How much life insurance you purchase depends on how much you actually need and what you need the life insurance to accomplish. Although it would take a lengthy treatise to detail every individual situation and calculation, the following guidelines can help you estimate how much coverage to buy. For a general primer, see Life Insurance Overview.
Dependents provide a useful rule of thumb: the more dependents you have, the more life insurance you typically need. Consider the dependents' ages and life expectancies, and remember that even people without dependents often benefit from some coverage. Here are four common situations:
1. Minor Dependents. The younger the child, the longer they will be dependent on the parents' income. Coverage should account for how long the child will need care and for any new childcare or housekeeping costs if a surviving parent must enter the workforce. Ideally, when both parents work, each should have coverage equal to the income they contribute to the household; at minimum, the higher-earning parent should be insured.

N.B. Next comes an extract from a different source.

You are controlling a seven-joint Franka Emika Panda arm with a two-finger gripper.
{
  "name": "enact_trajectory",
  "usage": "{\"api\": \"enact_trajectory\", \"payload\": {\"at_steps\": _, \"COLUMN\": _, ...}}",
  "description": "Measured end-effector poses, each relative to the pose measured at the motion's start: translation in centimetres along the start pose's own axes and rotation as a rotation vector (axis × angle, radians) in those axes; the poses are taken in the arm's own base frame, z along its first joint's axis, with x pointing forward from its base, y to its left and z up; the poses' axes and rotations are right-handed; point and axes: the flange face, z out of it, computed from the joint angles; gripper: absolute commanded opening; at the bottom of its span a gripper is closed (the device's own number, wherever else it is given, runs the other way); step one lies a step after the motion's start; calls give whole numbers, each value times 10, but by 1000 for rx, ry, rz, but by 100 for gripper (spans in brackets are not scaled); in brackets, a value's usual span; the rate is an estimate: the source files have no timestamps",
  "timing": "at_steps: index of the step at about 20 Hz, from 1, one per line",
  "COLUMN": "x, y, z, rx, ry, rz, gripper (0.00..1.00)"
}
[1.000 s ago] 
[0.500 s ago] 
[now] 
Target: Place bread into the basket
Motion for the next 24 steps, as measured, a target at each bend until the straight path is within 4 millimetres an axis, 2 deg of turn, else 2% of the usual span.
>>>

2. Dependents Other Than Minor Children. Examples include aging parents or a disabled family member who relies on your income. Coverage should reflect how long support will be needed and the income required to maintain the dependent's quality of life for that period.
3. Couples without Dependents. If a surviving spouse could remain financially comfortable after a death, large amounts of life insurance are usually unnecessary. Coverage should generally address final medical expenses, outstanding debts, funeral costs, and any desired charitable gifts. If one spouse earns substantially more or the survivor would face hardship, increase coverage accordingly.
4. Singles without Dependents. Substantial coverage is typically unnecessary for singles without dependents. Policies should cover debts and burial costs. Premiums are generally cheaper when you are younger, so it can be affordable to lock in additional coverage or leave a small legacy.
Experts once recommended buying five to six times your annual salary, but a more reliable method is to base coverage on actual living expenses and the resulting income shortfall. For background on terms and common policy choices, you may find Understanding Life Insurance helpful.
Figure the annual income your family would need to maintain a comfortable lifestyle, including mortgage or rent, property and vehicle insurance, maintenance, utilities, car payments, food, health insurance, child care, and other routine expenses.
Next, subtract other income sources that would continue after your death, such as Social Security survivor benefits, a surviving spouse's earnings, or retirement income. If you are unsure about survivor benefits, contact the Social Security Administration for an estimate. For children under sixteen, a conservative estimate often used is roughly $4,000 annually for one child and $5,000 annually for two or more, though your situation may differ.
Subtract the annual expenses from other income sources to determine the annual deficit. The insurance benefit should ideally be large enough so that post-tax investment proceeds cover that deficit without touching principal. A common approach is to divide the deficit by a safe withdrawal rate, such as 4% to 6%; using 4% or 5% leaves more room for interest rate variation and inflation. Also include likely one-time costs such as funeral expenses, final medical bills, estate administration, college funding, and any retraining a surviving spouse might need.
The above approach applies in many cases but cannot account for every personal detail. For guidance tailored to your life stage, review The Importance of Insurance Across Different Life Stages.
If uncertainty remains about the right amount of coverage for your circumstances, talk to an agent to review your needs and options.
Frequently Asked Questions
How much life insurance do I really need?
Estimate your family's annual expenses, subtract other continuing income, and size a death benefit so investment income covers the shortfall; many use a 4%–6% withdrawal assumption.
Should I choose term or permanent life insurance?
Term insurance is often best for temporary needs like income replacement, while permanent insurance can suit long-term goals such as estate planning or final expenses.
Can I rely on Social Security survivor benefits?
Social Security can help, but benefits vary by earnings, age, and relationship; check with the Social Security Administration for an accurate estimate before relying on it.